1966 Dünya kupasıyla birlikte Almanlar 4-3-3’e önemli bir değişiklik getirdiler ve Hollanda ile birlikte 3-3-1-3 düzenini geliştirdiler. İki stoperden biri olan Franz Beckenbauer’ı liberoya dönüştürdüler ve fakat aynı zamanda ona hücumda serbestlik tanıdılar. Yüzü kaleye dönük olarak rakip onsekizin önünde beliren Beckenbauer bu özelliğiyle birçok sürpriz gol kazandırıyordu takımına. 1966 ve 1970 turnuvalarında sırasıyla 2. ve 3. olan Almanya 1974 de Sepp Maier, Berti Vogts, Paul Breitner, Hans-Georg Schwarzenbeck, Franz Beckenbauer (c), Günter Netzer, Jupp Heynckes, Wolfgang Overath, Gerd Müller, Uli Hoeneß, Rainer Bonhof’lu kadrosuyla Dünya kupasını kaldıracaktı.

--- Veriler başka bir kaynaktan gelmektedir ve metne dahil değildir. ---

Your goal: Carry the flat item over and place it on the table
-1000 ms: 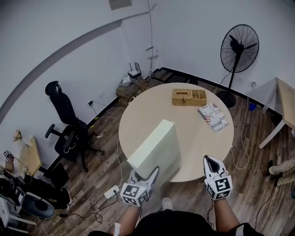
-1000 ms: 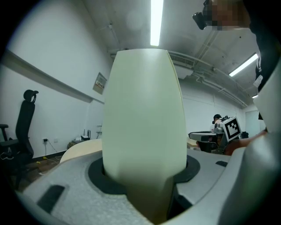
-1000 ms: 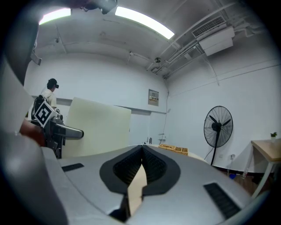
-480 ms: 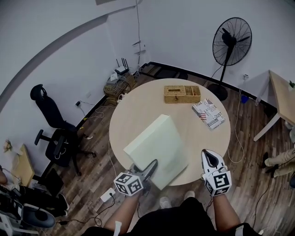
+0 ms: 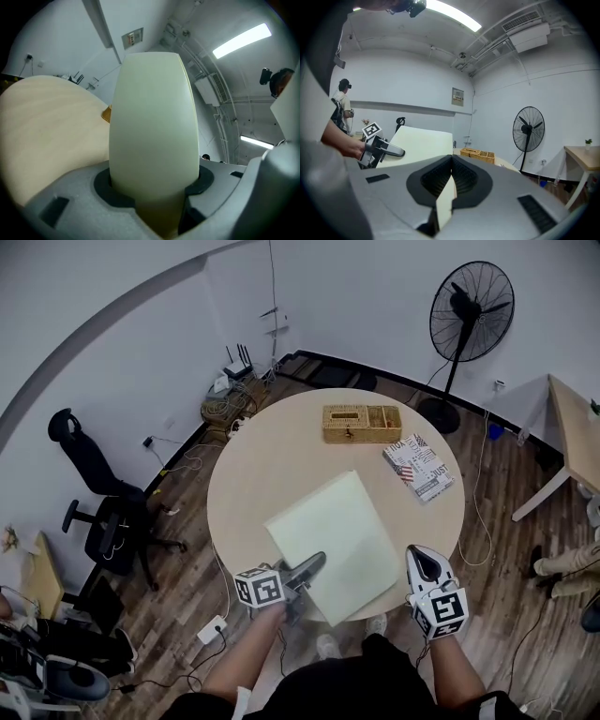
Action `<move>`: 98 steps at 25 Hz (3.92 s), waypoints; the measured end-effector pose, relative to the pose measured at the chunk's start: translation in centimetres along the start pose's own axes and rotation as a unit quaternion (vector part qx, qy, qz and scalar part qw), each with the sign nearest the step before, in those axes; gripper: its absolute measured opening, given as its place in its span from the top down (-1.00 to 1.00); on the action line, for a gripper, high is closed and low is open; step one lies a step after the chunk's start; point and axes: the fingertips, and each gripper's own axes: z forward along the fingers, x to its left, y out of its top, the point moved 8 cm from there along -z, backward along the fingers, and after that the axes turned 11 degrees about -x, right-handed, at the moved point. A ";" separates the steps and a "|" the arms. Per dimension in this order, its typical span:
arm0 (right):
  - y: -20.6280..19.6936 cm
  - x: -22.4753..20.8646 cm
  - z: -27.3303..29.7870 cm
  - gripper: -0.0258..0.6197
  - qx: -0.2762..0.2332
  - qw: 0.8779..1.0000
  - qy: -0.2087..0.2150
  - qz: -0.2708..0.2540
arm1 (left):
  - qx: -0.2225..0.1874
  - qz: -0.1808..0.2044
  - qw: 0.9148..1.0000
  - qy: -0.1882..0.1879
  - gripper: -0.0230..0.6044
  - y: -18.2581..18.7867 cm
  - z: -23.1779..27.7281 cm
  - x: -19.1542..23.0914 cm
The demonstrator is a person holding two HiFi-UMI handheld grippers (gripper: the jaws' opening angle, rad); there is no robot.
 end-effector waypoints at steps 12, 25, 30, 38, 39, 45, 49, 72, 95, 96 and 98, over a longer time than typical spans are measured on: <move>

20. Yüyılın başında kapitalist ekonomileri şaha kaldıran fordist üretim yaklaşımı, ürün standartlaştırması ve işçileri üretim bantlarıyla tek bir konuda uzmanlaştırarak üretim verimliliği sağlamıştı. Önceleri çok başarılı olan sistem 1929 buhranında tıkandı. Çözüm postfordist yaklaşımda bulundu. Yeni düzende çok miktarlarda benzer ürünlerin seri bir şekilde üretilmesi tarzı terkedilerek az sayıda çok farklı çeşitte üretim yapabilen, ani talep değişikliklerine uyum sağlayabilen esnek üretim bandı modeli getirildi.

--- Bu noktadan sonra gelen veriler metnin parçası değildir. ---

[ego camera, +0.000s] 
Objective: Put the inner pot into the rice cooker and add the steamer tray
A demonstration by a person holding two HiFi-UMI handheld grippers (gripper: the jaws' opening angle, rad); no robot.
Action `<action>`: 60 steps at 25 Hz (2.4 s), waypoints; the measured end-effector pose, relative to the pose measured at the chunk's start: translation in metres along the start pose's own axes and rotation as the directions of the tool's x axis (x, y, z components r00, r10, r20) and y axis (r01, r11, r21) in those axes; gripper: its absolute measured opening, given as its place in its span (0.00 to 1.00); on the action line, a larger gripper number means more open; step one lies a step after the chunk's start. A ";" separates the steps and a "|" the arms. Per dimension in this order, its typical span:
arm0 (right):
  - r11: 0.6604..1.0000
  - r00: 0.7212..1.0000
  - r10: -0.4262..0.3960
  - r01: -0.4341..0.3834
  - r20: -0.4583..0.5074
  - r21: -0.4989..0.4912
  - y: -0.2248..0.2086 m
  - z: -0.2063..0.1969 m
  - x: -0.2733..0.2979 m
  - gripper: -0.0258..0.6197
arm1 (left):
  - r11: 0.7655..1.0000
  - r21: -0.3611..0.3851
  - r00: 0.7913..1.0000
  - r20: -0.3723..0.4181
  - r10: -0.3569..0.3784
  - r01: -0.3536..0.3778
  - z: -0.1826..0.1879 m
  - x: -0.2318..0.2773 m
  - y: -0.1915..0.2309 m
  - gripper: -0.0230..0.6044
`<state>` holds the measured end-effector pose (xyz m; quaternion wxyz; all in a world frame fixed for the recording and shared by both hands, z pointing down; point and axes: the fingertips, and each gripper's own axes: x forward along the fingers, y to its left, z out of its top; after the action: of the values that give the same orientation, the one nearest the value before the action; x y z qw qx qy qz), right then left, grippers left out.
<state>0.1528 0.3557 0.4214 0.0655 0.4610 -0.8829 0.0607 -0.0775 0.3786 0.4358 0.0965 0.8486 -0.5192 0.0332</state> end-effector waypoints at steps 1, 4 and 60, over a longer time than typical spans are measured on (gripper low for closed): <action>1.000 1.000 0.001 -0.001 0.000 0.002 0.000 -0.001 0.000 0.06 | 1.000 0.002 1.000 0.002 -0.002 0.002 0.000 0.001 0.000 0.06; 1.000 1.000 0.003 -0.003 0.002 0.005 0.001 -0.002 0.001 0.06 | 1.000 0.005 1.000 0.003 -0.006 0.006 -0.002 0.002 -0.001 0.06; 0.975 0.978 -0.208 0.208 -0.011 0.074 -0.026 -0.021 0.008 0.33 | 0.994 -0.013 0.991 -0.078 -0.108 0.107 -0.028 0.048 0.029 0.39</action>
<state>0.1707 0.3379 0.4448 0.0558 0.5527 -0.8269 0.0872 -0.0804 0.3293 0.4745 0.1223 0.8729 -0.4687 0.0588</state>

Total Futbola ve bu sistemin 1980’lerde Valeriy Lobanovskyi yönetimindeki Dinamo Kiev(Ukrayna) ve SSCB Milli Takımındaki uygulamasına baktığımızda üretim modellerindeki değişime benzer şekilde gördüğümüz şudur. Önceleri tek bir pozisyonda oynayan sadece kendi görevlerini yapan oyunun bütününden fikri olmayan sporcu (T üretim bandındaki işçi) tiplemesi yerine oyunu bilen, her pozisyonda oynayabilen (versatile oyuncu), fiziksel özelliklerini sınırlarına kadar kullanan, zamanı geldiğinde karar verebilen oyuncu tarzına geçildi. 1986 da Dinoma Kiev yeni futbol anlayışıyla UEFA şampiyonu oldu. Total Futbol, kazanmak için futbolcuların performansının maksimize edilerek, sporcunun fiziksel ve zihinsel emeğinin aşırı sömürülmesine dayanan, bir yaklaşımdır. Futbolcular müsabaka boyunca farklı pozisyonlar arasında sürekli yer değiştirerek görev yaparlar ve kendi beden kompozisyonları ile gerçekleştirebilecekleri sınırlı sportif etkinliklerin ötesine geçerek bir makinenin zaman içerisinde yer değiştiren farklı dişlileri olurlar. Total Futbol’un en başarılı uygulayıcısı olan Hollanda’nın, 1974 Dünya Kupası’nda ‘Mekanik Portakallar’ olarak adlandırılması boşuna değildir. Resimde o dönemin yıldızı Oleh Blokhin
Bu sistem futbolun daha hızlı ve güçlü oynanmasını zorunlu kılmaktaydı. Agresif ve topyekün mücadele farklı özelliklerde sporcular gerektiriyordu. Bu sisteme uygun futbolcu bulma zorluğu, zaman içerisinde takımların bu sisteme uyum göstermesini zorlaştırdı ve vazgeçilmesine neden oldu.